Task to complete
Among the entries below, count the lines that contain the word "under". Write down only the total.
+ + + + +
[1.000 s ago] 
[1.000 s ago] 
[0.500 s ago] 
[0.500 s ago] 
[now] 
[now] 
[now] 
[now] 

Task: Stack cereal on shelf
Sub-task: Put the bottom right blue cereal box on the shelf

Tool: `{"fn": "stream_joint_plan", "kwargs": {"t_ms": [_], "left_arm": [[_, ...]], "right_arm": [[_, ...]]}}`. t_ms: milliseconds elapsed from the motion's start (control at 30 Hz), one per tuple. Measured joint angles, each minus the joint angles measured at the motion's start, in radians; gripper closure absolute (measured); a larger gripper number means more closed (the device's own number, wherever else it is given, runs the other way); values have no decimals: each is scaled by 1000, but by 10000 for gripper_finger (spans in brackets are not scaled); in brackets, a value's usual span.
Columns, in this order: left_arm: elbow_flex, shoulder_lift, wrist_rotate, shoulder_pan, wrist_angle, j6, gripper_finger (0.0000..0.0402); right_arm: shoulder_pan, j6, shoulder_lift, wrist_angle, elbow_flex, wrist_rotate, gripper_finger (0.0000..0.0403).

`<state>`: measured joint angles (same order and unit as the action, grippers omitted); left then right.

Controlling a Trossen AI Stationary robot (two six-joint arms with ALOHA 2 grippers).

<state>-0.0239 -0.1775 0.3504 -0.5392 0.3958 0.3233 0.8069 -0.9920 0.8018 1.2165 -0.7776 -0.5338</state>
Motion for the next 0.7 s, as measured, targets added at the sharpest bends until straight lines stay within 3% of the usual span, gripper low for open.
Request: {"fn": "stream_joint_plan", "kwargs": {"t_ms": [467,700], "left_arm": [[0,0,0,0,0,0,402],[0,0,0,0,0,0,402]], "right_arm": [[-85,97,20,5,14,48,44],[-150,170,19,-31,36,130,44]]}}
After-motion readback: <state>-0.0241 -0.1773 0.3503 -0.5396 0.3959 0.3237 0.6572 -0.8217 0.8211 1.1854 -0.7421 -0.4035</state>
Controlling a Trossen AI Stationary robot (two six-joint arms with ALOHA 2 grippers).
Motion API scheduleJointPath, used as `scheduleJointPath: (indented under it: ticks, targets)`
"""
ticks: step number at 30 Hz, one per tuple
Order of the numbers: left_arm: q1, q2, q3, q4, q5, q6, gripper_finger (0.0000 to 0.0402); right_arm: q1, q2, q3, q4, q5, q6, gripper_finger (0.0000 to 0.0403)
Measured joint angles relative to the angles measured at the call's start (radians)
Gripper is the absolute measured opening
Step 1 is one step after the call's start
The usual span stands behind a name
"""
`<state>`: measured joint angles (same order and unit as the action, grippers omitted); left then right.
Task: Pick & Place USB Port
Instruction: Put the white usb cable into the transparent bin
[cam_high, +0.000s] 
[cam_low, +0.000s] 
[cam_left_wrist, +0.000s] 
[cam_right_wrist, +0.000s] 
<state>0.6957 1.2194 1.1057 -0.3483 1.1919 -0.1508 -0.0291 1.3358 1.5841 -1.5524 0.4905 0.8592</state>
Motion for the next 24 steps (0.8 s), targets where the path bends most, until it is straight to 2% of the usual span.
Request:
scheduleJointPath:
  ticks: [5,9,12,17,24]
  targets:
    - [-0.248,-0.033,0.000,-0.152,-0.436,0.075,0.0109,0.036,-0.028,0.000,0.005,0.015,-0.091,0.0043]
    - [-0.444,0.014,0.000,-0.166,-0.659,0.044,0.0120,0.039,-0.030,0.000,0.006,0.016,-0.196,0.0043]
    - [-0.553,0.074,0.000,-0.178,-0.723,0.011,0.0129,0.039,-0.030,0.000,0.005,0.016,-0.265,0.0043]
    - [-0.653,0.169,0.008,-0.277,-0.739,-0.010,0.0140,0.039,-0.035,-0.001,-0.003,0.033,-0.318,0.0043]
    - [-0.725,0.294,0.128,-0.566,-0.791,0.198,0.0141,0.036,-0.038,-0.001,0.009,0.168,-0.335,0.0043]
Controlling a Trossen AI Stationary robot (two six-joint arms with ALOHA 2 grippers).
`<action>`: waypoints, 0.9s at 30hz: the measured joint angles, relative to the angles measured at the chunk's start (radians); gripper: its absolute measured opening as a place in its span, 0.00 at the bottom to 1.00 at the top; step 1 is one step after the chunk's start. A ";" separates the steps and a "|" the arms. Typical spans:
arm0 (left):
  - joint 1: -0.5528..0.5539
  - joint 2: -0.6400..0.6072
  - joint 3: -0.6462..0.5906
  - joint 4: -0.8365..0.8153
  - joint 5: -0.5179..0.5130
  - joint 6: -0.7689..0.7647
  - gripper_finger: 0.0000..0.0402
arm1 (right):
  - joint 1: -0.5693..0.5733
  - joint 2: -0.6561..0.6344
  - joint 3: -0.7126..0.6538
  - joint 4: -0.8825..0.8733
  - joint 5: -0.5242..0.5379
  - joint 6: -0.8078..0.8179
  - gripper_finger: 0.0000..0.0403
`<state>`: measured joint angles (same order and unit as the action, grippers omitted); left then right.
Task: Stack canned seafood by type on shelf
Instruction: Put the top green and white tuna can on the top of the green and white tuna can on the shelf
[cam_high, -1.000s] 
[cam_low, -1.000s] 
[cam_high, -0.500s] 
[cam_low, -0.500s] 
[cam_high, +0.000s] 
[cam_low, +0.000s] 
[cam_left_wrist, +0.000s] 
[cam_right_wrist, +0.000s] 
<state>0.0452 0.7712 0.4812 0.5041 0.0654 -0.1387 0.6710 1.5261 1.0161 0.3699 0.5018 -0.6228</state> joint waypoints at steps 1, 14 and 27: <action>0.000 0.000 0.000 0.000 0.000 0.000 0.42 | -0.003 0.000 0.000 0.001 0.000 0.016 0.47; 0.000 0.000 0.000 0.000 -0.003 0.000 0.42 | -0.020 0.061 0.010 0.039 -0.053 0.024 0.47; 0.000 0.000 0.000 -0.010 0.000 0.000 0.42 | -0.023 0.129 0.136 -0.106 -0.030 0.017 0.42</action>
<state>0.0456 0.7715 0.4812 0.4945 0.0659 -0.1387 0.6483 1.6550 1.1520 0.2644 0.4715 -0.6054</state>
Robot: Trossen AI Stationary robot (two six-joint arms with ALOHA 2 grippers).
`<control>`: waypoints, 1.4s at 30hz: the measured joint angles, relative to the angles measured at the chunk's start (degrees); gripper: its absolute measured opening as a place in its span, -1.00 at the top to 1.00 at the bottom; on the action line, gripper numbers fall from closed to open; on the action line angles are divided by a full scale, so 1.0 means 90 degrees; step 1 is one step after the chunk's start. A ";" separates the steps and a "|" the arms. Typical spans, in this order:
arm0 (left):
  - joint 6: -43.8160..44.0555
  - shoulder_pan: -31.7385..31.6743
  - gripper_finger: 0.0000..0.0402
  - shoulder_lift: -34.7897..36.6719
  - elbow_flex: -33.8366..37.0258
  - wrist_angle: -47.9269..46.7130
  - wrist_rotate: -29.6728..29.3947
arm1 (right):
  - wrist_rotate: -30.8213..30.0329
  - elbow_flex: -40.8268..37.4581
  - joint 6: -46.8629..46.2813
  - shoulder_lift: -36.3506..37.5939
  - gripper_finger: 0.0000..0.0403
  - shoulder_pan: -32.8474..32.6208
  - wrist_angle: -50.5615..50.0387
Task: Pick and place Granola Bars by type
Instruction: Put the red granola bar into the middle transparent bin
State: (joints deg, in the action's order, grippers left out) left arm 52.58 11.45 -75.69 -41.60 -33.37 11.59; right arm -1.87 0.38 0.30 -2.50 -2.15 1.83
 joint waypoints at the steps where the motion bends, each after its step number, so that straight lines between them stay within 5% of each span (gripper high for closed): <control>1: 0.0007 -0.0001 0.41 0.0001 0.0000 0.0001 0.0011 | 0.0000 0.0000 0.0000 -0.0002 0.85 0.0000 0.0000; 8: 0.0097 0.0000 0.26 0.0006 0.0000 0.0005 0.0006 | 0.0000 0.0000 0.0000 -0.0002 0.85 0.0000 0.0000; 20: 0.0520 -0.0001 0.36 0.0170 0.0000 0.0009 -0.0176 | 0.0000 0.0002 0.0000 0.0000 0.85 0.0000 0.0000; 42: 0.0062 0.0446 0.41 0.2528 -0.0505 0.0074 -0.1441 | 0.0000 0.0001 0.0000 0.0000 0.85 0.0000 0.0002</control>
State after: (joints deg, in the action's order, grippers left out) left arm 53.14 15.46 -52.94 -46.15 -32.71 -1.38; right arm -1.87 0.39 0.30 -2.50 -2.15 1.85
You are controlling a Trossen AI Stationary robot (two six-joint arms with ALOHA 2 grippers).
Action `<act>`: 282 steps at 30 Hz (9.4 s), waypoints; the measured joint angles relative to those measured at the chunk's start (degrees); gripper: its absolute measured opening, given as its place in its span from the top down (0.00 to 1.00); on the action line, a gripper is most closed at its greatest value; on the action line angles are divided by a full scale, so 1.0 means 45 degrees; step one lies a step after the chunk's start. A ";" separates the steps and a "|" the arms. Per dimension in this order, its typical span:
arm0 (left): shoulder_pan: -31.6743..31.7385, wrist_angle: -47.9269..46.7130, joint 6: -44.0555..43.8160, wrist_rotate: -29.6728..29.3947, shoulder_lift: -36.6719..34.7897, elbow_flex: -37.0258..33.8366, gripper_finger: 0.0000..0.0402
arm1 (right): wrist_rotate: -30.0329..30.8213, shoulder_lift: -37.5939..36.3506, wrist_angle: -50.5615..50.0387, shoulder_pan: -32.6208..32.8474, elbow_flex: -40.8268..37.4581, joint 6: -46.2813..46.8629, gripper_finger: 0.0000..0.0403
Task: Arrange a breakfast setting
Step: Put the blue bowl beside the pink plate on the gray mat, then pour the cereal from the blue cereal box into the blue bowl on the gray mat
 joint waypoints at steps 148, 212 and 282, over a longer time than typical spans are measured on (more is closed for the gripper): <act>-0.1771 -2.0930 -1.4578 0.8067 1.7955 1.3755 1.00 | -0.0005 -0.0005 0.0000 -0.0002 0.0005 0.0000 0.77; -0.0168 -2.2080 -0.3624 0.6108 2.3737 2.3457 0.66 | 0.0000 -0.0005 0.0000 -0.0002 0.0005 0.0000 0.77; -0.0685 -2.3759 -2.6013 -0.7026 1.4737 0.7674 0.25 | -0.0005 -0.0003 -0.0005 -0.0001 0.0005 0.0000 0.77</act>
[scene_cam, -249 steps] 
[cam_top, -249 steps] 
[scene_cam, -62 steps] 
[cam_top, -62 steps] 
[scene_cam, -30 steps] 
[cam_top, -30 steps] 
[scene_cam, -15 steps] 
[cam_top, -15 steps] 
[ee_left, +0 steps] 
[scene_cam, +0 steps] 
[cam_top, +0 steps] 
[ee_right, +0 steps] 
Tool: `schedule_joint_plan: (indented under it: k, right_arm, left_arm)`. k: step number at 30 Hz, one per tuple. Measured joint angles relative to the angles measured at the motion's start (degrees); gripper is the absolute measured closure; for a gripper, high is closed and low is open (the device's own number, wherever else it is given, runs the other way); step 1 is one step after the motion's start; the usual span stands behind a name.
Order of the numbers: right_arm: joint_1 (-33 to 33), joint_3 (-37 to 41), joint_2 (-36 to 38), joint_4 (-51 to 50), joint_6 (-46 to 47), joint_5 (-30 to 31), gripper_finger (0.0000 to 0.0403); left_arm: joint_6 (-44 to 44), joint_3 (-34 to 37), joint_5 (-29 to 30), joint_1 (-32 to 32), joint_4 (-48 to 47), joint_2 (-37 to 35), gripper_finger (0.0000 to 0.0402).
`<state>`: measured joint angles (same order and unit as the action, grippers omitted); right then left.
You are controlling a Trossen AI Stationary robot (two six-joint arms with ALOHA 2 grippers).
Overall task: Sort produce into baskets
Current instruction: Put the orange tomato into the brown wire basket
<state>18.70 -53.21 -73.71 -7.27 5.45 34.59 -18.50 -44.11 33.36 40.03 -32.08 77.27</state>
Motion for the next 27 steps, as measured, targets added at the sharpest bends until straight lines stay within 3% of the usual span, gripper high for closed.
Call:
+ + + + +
Task response
2